Pour rouer vif : 60 livres

Pour brûler vif : 60 livres

Pour pendre et brûler : 35 livres

Pour couper le poignet : 2 livres

Pour traîner et pendre un cadavre : 35 livres

Pour donner la question ordinaire et extraordinaire : 15 livres

Pour donner la question ordinaire seulement : 7 livres

Pour amende honorable : 10 livres

Pour couper le jarret et flétrir : 15 livres

Pour fouetter : 5 livres

Pour mettre au carcan : 3 livres

Pour effigier : 10 livres

Pour couper la langue : 6 livres

Pour percer la langue : 5 livres

Pour couper les oreilles : 5 livres

Le commerce transatlantique

Les sociétés à esclaves ne comptent que deux classes : les personnes libres et les esclaves, autrement dit les Blancs et les Noirs. Sur les grandes habitations, les esclaves se répartissent en deux groupes inégaux en nombre : les « esclaves de jardin », composés en majorité de bossales, c'est-à-dire de Noirs nés en Afrique, affectés aux durs travaux des champs, et les « domestiques », généralement créoles, nés dans l'île, attachés au service de la demeure des maîtres. Avec le temps est apparue une troisième catégorie au statut mal défini, les métis libres. La couleur de leur peau leur interdira d'être les égaux des Blancs et de s'assimiler à leur classe, quoiqu'ils soient comme eux propriétaires d'esclaves. Au moindre manquement au code de conduite non écrit qui leur est imposé, ils peuvent perdre leur qualité et retourner au rang d'esclaves. Le préjugé de couleur, né au sein de la société esclavagiste, n'a malheureusement pas disparu des îles avec l'abolition.

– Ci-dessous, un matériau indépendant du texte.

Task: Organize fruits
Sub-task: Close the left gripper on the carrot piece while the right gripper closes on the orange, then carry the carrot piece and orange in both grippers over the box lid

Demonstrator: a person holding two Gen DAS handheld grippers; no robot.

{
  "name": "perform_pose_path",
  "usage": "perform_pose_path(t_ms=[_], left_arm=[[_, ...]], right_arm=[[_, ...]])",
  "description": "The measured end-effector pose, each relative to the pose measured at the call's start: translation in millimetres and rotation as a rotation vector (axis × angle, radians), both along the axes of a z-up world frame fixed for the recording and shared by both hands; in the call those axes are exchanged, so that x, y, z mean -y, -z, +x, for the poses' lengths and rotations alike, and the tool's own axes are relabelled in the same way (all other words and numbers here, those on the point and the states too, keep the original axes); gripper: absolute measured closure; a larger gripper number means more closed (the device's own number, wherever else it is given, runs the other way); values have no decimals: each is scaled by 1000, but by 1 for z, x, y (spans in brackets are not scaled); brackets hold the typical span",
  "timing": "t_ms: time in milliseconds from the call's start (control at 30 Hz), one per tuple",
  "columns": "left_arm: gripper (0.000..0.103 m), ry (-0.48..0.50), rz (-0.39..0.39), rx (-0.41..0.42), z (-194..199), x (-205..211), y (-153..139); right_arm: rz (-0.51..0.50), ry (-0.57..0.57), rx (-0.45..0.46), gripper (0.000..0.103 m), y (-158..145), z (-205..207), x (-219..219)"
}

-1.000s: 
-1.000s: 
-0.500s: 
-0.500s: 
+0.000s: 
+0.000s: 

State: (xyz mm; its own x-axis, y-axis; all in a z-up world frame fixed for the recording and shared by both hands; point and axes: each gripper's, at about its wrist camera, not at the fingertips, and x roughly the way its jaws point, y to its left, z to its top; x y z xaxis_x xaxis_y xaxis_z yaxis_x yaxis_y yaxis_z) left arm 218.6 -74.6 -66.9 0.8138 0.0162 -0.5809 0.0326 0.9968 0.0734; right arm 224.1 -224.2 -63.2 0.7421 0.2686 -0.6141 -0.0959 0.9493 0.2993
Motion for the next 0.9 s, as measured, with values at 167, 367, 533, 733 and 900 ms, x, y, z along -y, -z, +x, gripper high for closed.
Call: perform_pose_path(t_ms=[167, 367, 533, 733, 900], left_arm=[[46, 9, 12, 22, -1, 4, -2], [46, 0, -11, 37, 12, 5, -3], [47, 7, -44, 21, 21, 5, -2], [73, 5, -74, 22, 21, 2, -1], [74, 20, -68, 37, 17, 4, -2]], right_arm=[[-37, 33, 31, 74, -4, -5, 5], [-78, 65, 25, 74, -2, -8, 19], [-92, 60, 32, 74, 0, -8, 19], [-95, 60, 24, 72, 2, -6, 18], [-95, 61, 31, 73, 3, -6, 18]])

L'existence de ces sociétés fondées sur la terreur, le travail non rémunéré et la production de denrées tropicales a transformé les îles, ces lieux paradisiaques vantés par toute une littérature exotique, en bagnes pour des millions d'Africains arrachés avec violence à leur terre natale. Mais a-t-on suffisamment expliqué que ce type de société est une invention récente due aux Européens du Nouveau Monde au cours du XVIe siècle ? À cette époque, et durant plusieurs décennies, les négociants français arment des navires pour mener des opérations de traite sur le littoral africain pour le compte des colonies espagnoles d'Amérique. Quand les compagnies françaises entreprennent, sous l'impulsion de Richelieu, puis de Colbert, de bâtir à leur tour un empire colonial aux Indes occidentales et orientales, les grandes maisons de traite de Nantes, La Rochelle ou Bordeaux sont en état de livrer la main-d'œuvre servile réclamée par les premiers colons. Le commerce des Noirs fera, tout au long du xviiie siècle, les grosses fortunes des ports français de l'Atlantique, notamment celles de Nantes, qui organisera à elle seule plus de 42 % des 3 400 expéditions de traite recensées entre 1 700 et 1 800.

L'engouement croissant des consommateurs européens pour les produits tropicaux dynamise le développement des terres à plantations, principalement celles consacrées au café à l'île Bourbon, aujourd'hui la Réunion, et à la canne à sucre à Saint-Domingue, aujourd'hui Haïti, qui sera au xviiie siècle le plus beau joyau de l'Empire colonial français. L'essor de l'économie coloniale contribue par conséquent à l'accroissement des activités transatlantiques de la traite. Le grand commerce maritime, qui va enrichir la bourgeoisie portuaire durant trois siècles, consiste en un commerce triangulaire très lucratif. Les navires marchands emportent des produits de pacotille, se rendent sur les points de traite de la côte africaine pour les échanger contre des captifs qu'ils vont transporter et vendre dans les îles. Les mêmes navires effectuent leur retour les cales pleines de « douceurs » pour le marché européen.

Antiesclavagisme contre antiabolitionnisme

Ce système sera dès sa mise en place vivement combattu par les Africains, d'abord, qui ne cesseront jamais de se révolter, de fuir, de marronner et de se suicider, et par des Européens, ensuite, indignés par les brutalités exercées contre les Noirs. Au milieu du xviiie siècle, un courant d'opinion, né en Angleterre dans les communautés de quakers et vite relayé en France par les philosophes des Lumières, plaide auprès des autorités royales en faveur des victimes de la traite et des esclaves. Il pose à cette époque les principes d'une abolition sinon immédiate, du moins graduelle et progressive. Tous s'entendent toutefois pour réclamer la suppression de la traite.